O Poder Judiciário de Mato Grosso do Sul proferiu, nesta semana, uma sentença exemplar contra um assistente de educação de 29 anos, condenado a 15 anos, cinco meses e 15 dias de reclusão em regime fechado. O homem foi considerado culpado pelo crime de estupro de vulnerável, cometido contra uma aluna de 6 anos nas dependências de uma escola municipal da capital.
O caso, ocorrido em dezembro de 2023, causou profunda comoção pela quebra de confiança inerente ao ambiente educacional. Segundo a denúncia apresentada pela 69ª Promotoria de Justiça de Campo Grande (MPMS), o servidor utilizou sua posição de autoridade para levar a criança ao banheiro, sob o pretexto de “auxiliá-la”, onde praticou atos libidinosos e a ameaçou para garantir seu silêncio.
O rigor da sentença
O juízo aplicou uma pena severa considerando o agravante de violação do dever inerente à profissão. Como agente público, o réu possuía o dever legal de zelar pela integridade física e psicológica dos alunos, o que transformou o ambiente de aprendizado em cenário de violência. Além da pena privativa de liberdade, a decisão judicial determina:
- Perda definitiva do cargo público;
- Pagamento de R$ 5 mil à vítima a título de indenização por danos morais.
Investigação e Depoimento Especial
A condenação foi sustentada por provas contundentes. O depoimento especial da criança na Delegacia de Proteção à Criança e ao Adolescente (DEPCA) foi o ponto de virada da investigação. Com um relato firme e coerente, a menina descreveu a dinâmica do crime.

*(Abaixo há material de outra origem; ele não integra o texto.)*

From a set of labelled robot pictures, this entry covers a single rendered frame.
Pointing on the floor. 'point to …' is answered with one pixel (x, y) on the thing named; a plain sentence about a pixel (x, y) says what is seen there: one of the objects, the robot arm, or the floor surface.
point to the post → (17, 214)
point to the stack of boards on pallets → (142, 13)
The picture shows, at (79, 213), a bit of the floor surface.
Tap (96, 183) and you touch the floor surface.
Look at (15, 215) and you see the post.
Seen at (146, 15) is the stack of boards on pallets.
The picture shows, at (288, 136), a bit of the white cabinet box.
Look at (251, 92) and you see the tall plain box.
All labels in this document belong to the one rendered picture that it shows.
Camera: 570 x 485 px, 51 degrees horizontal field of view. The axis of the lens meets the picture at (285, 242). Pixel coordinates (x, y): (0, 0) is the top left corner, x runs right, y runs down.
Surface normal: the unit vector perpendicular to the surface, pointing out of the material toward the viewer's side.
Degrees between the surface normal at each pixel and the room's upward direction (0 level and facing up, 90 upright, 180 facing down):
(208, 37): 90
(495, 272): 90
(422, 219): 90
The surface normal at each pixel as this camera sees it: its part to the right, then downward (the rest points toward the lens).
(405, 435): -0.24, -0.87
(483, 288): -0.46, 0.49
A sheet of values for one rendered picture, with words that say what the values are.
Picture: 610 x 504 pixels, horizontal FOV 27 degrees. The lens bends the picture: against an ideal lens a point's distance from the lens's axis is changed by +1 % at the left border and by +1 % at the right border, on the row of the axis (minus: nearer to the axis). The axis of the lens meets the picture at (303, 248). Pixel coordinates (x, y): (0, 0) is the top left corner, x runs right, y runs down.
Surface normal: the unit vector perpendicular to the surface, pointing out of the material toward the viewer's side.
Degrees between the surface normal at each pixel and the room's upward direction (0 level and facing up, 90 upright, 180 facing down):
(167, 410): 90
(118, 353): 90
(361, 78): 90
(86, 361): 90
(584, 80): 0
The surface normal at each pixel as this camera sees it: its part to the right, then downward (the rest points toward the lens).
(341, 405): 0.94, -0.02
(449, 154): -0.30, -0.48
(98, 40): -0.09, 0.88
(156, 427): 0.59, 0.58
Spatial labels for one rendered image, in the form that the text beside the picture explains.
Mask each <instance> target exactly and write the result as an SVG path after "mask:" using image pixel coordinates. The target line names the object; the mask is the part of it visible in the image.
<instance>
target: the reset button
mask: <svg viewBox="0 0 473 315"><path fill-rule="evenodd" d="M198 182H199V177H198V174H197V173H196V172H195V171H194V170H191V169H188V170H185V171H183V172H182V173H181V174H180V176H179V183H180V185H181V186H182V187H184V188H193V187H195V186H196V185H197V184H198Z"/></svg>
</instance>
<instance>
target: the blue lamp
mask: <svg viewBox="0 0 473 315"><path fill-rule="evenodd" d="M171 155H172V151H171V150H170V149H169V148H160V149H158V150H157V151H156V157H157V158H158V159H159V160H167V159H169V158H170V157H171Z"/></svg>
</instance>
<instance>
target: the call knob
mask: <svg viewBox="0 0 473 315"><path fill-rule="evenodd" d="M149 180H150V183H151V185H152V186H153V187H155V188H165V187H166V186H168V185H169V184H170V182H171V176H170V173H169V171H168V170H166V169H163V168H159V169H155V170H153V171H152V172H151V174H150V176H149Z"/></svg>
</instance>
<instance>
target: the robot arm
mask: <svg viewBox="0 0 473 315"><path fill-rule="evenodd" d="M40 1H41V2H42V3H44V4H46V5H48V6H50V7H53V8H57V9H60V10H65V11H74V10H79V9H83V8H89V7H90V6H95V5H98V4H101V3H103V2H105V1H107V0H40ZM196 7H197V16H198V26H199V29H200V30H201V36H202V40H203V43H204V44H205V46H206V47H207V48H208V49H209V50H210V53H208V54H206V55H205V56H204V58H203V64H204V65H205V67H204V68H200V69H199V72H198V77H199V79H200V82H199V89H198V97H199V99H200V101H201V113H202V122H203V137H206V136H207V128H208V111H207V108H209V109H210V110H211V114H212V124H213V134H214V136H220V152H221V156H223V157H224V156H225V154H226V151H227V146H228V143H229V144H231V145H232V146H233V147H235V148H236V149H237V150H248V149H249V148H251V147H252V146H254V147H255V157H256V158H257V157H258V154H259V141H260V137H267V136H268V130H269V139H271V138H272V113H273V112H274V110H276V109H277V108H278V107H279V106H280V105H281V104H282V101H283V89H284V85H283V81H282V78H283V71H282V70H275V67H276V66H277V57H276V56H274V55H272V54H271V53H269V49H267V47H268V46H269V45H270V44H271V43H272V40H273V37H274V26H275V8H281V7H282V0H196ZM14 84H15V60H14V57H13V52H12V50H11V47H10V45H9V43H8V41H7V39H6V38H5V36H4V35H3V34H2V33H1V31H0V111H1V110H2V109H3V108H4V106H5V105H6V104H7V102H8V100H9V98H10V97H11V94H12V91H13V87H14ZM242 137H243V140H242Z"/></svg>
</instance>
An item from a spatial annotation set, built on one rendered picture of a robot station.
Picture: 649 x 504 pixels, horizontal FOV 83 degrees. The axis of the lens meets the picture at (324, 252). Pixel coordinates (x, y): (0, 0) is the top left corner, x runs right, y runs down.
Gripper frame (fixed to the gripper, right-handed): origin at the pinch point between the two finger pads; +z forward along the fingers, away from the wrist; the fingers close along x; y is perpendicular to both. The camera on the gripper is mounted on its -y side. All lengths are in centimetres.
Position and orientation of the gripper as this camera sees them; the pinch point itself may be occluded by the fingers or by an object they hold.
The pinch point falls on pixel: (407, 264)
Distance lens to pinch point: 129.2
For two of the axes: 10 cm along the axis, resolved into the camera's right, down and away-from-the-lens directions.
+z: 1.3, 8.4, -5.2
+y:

O comportamento da criança foi fundamental para que a família agisse rapidamente. Ao ser buscada na escola no dia do fato, a menina demonstrou um abatimento atípico e insistiu para sair imediatamente do local, comportamento que serviu de alerta para os pais. A denúncia imediata à Secretaria Municipal de Educação (Semed) e à polícia permitiu o afastamento preventivo do servidor, impedindo que novos abusos pudessem ocorrer.
Alerta e proteção
O caso reafirma a postura das instituições sul-mato-grossenses em não tolerar abusos cometidos sob o manto da função pública. A sentença serve como um lembrete de que o ambiente escolar, que deveria ser o local mais seguro para uma criança, deve ser monitorado com rigor máximo para prevenir a impunidade.